▸ **WHAT NEEDS TO BE DONE**:
Reproduce the listing that follows so that each line matches the original exactly.

▸ **DATA BELOW**:
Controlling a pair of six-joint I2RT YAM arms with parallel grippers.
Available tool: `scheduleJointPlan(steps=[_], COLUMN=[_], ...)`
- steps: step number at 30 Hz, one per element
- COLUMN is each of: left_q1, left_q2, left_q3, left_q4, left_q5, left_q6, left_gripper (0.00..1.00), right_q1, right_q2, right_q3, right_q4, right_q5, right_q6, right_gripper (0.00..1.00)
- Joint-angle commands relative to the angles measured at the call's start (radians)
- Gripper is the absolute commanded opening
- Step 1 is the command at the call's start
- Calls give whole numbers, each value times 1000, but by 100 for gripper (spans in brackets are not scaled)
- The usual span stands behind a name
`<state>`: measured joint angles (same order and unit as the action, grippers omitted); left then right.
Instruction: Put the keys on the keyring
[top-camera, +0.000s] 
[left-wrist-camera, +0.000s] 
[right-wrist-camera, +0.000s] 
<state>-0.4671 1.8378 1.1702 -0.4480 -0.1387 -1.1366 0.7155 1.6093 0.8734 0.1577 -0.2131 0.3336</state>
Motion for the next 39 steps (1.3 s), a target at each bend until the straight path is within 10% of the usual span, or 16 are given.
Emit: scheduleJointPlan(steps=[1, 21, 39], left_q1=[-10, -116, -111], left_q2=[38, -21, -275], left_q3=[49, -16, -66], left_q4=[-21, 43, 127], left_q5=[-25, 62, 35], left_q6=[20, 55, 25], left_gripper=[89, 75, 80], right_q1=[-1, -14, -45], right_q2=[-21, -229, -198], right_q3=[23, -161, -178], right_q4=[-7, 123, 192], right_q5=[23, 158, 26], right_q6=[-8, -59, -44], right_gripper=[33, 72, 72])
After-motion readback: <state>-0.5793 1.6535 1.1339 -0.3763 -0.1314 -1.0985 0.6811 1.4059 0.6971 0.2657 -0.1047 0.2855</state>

▸ **OUTPUT**:
Controlling a pair of six-joint I2RT YAM arms with parallel grippers.
Available tool: `scheduleJointPlan(steps=[_], COLUMN=[_], ...)`
- steps: step number at 30 Hz, one per element
- COLUMN is each of: left_q1, left_q2, left_q3, left_q4, left_q5, left_q6, left_gripper (0.00..1.00), right_q1, right_q2, right_q3, right_q4, right_q5, right_q6, right_gripper (0.00..1.00)
- Joint-angle commands relative to the angles measured at the call's start (radians)
- Gripper is the absolute commanded opening
- Step 1 is the command at the call's start
- Calls give whole numbers, each value times 1000, but by 100 for gripper (spans in brackets are not scaled)
- The usual span stands behind a name
`<state>`: measured joint angles (same order and unit as the action, grippers omitted); left then right.
Instruction: Put the keys on the keyring
[top-camera, +0.000s] 
[left-wrist-camera, +0.000s] 
[right-wrist-camera, +0.000s] 
<state>-0.4671 1.8378 1.1702 -0.4480 -0.1387 -1.1366 0.7155 1.6093 0.8734 0.1577 -0.2131 0.3336</state>
Motion for the next 39 steps (1.3 s), a target at each bend until the straight path is within 10% of the usual span, or 16 are given.
Emit: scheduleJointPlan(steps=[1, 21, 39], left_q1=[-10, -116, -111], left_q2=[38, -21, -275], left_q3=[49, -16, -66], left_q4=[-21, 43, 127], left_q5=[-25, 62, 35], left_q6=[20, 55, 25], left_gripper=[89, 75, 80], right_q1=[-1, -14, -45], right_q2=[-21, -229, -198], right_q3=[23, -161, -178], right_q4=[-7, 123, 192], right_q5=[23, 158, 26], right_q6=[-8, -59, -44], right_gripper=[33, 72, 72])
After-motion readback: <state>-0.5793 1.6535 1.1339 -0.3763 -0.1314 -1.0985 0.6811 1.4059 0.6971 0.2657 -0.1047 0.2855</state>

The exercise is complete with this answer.